> _REQUIREMENT_
The required output is all lines below that contain the word "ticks".

────────

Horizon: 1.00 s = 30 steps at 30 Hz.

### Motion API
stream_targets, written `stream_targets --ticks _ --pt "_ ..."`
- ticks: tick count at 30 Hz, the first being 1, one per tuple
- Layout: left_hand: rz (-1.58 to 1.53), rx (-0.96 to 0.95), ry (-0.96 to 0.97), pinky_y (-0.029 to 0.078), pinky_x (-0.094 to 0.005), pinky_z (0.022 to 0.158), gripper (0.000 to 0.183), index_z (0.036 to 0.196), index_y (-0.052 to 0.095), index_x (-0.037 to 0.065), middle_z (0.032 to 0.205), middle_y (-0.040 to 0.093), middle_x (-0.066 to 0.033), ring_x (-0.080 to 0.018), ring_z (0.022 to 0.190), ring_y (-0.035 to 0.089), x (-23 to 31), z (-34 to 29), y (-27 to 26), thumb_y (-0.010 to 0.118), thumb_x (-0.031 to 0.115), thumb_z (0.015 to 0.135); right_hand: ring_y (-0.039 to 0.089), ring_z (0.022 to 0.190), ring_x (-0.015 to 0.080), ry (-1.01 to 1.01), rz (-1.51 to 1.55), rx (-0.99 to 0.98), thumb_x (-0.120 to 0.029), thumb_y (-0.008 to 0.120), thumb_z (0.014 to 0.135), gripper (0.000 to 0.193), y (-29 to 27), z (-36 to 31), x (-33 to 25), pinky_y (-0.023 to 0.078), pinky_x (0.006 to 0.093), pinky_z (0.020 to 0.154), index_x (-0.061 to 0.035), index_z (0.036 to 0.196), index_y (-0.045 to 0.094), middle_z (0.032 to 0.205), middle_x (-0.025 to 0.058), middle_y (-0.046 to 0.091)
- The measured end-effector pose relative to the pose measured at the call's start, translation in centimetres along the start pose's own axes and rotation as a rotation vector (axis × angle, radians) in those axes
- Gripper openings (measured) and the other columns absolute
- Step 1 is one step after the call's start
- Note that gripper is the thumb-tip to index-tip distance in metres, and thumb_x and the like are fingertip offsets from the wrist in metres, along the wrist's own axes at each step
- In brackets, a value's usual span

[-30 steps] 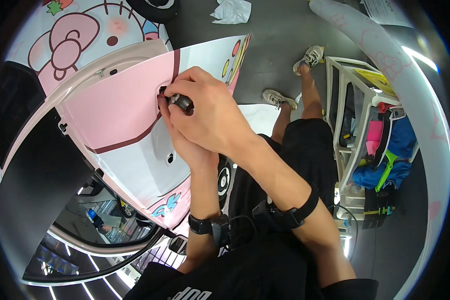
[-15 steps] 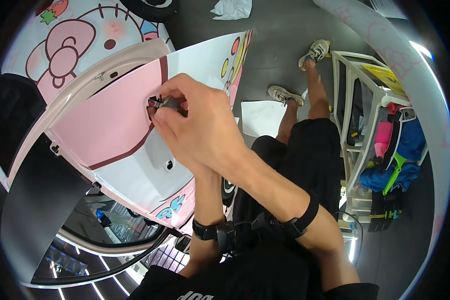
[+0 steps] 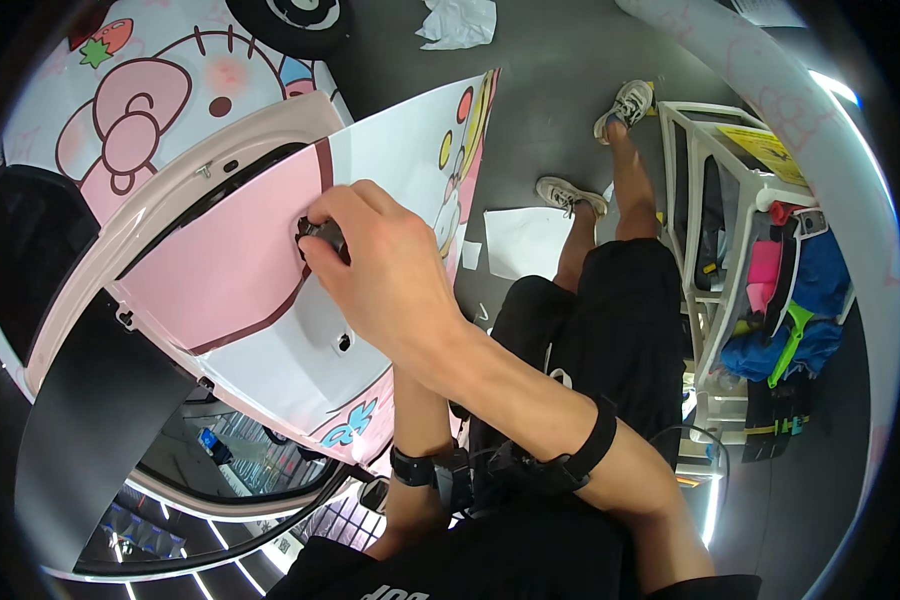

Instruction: The person installs a door handle onto a car door panel by first manually inserting a lock cylinder, tightening a screw with a yellow-handled screwdriver, and then snapping the handle onto the exterior of the door.

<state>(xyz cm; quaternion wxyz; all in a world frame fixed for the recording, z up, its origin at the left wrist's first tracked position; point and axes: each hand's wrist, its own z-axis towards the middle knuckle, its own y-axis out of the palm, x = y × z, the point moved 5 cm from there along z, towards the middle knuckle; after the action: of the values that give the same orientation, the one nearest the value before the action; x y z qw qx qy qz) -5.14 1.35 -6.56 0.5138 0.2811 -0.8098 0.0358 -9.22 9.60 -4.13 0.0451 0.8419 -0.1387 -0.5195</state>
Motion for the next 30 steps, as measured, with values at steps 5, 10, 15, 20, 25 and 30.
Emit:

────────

> _RESPONSE TO THE TASK_
stream_targets, written `stream_targets --ticks _ --pt "_ ..."`
- ticks: tick count at 30 Hz, the first being 1, one per tuple

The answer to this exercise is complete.